Sepsis is a clinical syndrome triggered by an imbalanced host response to pathogens that can lead to multiple organ dysfunction. The immune response and barrier function of the gut play an important role in the pathogenesis and progression of sepsis. This study aimed to explore the potential role of natural alkaloid Liensinine in the treatment of intestinal injury caused by sepsis and its possible molecular mechanism. In this study, a mouse model of sepsis was established by injecting LPS to explore the protective effect of Liensinine on intestinal injury in sepsis. The results showed that Liensinine could reduce the intestinal damage caused by LPS and increase the number of goblet cells. Furthermore, it decreased the release of inflammatory cytokines by inhibiting NF-kB phosphorylation and NLRP3 inflammasome synthesis. Liensinine also reduced the oxidative stress and ROS accumulation caused by LPS, and played an anti-oxidative stress role by regulating the Nrf2/keap1 signaling pathway. In addition, Liensinine alleviated the inhibition of intestinal autophagy caused by LPS by inhibiting the PI3K/Akt/mTOR pathway. And then it reduced the excessive apoptosis of intestinal cells. This study provides valuable insights for sepsis prevention and treatment, offering a potential therapeutic candidate to protect against intestinal injury and regulate the inflammatory response in sepsis.
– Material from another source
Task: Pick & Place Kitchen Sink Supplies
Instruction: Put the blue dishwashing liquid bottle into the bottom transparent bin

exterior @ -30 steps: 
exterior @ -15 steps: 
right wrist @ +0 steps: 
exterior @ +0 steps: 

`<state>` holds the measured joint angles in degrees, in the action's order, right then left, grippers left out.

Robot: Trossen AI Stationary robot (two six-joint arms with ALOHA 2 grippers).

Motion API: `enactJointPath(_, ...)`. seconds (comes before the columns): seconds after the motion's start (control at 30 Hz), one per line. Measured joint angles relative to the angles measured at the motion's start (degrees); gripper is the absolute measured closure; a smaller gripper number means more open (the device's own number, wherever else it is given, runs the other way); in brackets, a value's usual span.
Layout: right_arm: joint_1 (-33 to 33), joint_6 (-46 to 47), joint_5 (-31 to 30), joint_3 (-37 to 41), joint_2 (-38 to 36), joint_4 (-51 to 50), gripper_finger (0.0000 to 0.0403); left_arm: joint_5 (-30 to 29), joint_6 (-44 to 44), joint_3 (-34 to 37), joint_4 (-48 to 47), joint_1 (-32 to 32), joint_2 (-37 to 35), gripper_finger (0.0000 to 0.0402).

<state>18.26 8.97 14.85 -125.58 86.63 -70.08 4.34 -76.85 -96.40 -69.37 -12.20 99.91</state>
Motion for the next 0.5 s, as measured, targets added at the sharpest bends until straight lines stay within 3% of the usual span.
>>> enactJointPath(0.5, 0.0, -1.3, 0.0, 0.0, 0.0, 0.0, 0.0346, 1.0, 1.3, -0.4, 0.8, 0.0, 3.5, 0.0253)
脓毒症是一种由宿主对病原体反应失衡引发的临床综合征，可导致多器官功能障碍。肠道的免疫反应和屏障功能在脓毒症的发病机制和进展中发挥着重要作用。本研究旨在探讨天然生物碱莲心碱治疗脓毒症引起的肠道损伤的潜在作用及其可能的分子机制。本研究通过注射LPS建立脓毒症小鼠模型，探讨莲心碱对脓毒症肠道损伤的保护作用。结果表明，莲心碱可以减轻LPS引起的肠道损伤，增加杯状细胞的数量。此外，它还通过抑制 NF-kB 磷酸化和 NLRP3 炎症小体合成来减少炎症细胞因子的释放。莲心碱还能减少LPS引起的氧化应激和ROS积累，通过调节Nrf2/keap1信号通路发挥抗氧化应激作用。此外，莲心碱通过抑制PI3K/Akt/mTOR通路，减轻LPS引起的肠道自噬抑制。进而减少肠道细胞的过度凋亡。这项研究为脓毒症的预防和治疗提供了宝贵的见解，为预防肠道损伤和调节脓毒症中的炎症反应提供了潜在的治疗候选者。